Concealment of the crimes Before
the Nazis retreated from Kyiv ahead of the Soviet offensive of 1944, they were
ordered by Wilhelm Koppe to conceal their atrocities in the East. Paul Blobel,
who had been in control of the mass murders in Babi Yar two years earlier,
supervised the Sonderaktion 1005 in eliminating its traces. The Aktion was
carried out earlier in all extermination camps. The bodies were exhumed, burned
and the ashes scattered over farmland in the vicinity. Several hundred
prisoners of war from the Syrets concentration camp were forced to build
funeral pyres out of Jewish gravestones and exhume the bodies for cremation.
Remembrance
(Current appearance of ravine)
After the war, specifically
Jewish commemoration efforts encountered serious difficulty because of the
Soviet Union's policies. Yevgeny Yevtushenko's 1961 poem on Babi Yar begins
"Nad Babim Yarom pamyatnikov nyet" ("There are no monuments over
Babi Yar"); it is also the first line of Shostakovich's Symphony No. 13.
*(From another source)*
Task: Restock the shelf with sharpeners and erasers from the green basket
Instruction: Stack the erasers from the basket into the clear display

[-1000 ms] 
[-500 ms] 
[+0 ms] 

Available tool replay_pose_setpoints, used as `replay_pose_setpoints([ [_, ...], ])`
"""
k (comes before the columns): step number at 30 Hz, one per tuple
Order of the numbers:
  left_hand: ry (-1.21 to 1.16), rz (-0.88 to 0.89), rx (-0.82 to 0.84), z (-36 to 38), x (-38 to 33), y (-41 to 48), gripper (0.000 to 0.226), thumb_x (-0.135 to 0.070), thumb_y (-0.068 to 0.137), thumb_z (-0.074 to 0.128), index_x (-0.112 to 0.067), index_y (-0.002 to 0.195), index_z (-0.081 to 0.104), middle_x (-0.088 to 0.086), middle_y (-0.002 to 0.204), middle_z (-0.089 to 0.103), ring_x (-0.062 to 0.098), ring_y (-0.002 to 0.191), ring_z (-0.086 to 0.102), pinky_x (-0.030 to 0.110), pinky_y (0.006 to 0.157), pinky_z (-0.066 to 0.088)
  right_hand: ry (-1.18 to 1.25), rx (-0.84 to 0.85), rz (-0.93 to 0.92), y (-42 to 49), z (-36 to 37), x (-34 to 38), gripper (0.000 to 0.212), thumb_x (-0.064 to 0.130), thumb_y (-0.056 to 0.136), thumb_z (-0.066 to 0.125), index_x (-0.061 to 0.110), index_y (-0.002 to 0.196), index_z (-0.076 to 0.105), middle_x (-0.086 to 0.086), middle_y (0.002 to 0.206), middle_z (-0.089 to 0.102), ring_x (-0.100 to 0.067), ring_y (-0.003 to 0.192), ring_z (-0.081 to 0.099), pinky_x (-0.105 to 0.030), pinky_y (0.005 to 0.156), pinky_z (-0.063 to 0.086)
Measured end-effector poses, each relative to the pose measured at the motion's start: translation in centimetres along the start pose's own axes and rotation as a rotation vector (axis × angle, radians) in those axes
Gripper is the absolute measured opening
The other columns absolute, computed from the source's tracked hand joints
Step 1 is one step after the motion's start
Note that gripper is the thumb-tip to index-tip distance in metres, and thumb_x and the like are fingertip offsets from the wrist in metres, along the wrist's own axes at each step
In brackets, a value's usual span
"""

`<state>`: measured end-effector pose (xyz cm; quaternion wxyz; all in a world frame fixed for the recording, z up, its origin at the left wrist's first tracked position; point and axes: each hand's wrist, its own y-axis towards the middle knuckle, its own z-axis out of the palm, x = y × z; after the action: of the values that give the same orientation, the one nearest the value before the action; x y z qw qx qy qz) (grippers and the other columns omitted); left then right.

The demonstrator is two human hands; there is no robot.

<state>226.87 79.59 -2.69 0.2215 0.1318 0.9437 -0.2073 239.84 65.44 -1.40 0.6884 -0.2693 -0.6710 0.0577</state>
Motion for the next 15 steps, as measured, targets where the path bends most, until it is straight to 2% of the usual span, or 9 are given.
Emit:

After the collapse of the Soviet
Union, a number of memorials have been erected on the site and elsewhere. The
events also formed a part of literature. Babi Yar is located in Kyiv at the
juncture of today's Kurenivka, Lukianivka and Syrets districts, between
Kyrylivska, Melnykov and Olena Teliha streets and St. Cyril's Monastery. After
the Orange Revolution, President Viktor Yushchenko of Ukraine hosted a major
commemoration of the 65th anniversary in 2006, attended by Presidents Moshe
Katsav of Israel, Filip Vujanovic of Montenegro, Stjepan Mesić of Croatia and
Chief Rabbi of Tel Aviv Rabbi Yisrael Meir Lau. Rabbi Lau pointed out that if
the world had reacted to the massacre of Babi Yar, perhaps the Holocaust might
never have happened. Implying that Hitler was emboldened by this impunity, Lau
speculated: Maybe, say, this Babi Yar was also a test for Hitler. If on 29
September and 30 September 1941 Babi Yar may happen and the world did not react
seriously, dramatically, abnormally, maybe this was a good test for him. So a
few weeks later in January 1942, near Berlin in Wannsee, a convention can be
held with a decision, a final solution to the Jewish problem ... Maybe if the
very action had been a serious one, a dramatic one, in September 1941 here in
Ukraine, the Wannsee Conference would have come to a different end, maybe.
In 2006, a message was also
delivered on behalf of Kofi Annan, Secretary-General of the United Nations, by
his representative, Resident Coordinator Francis Martin O'Donnell, who added a
Hebrew prayer O'seh Shalom, from the Mourners' Kaddish.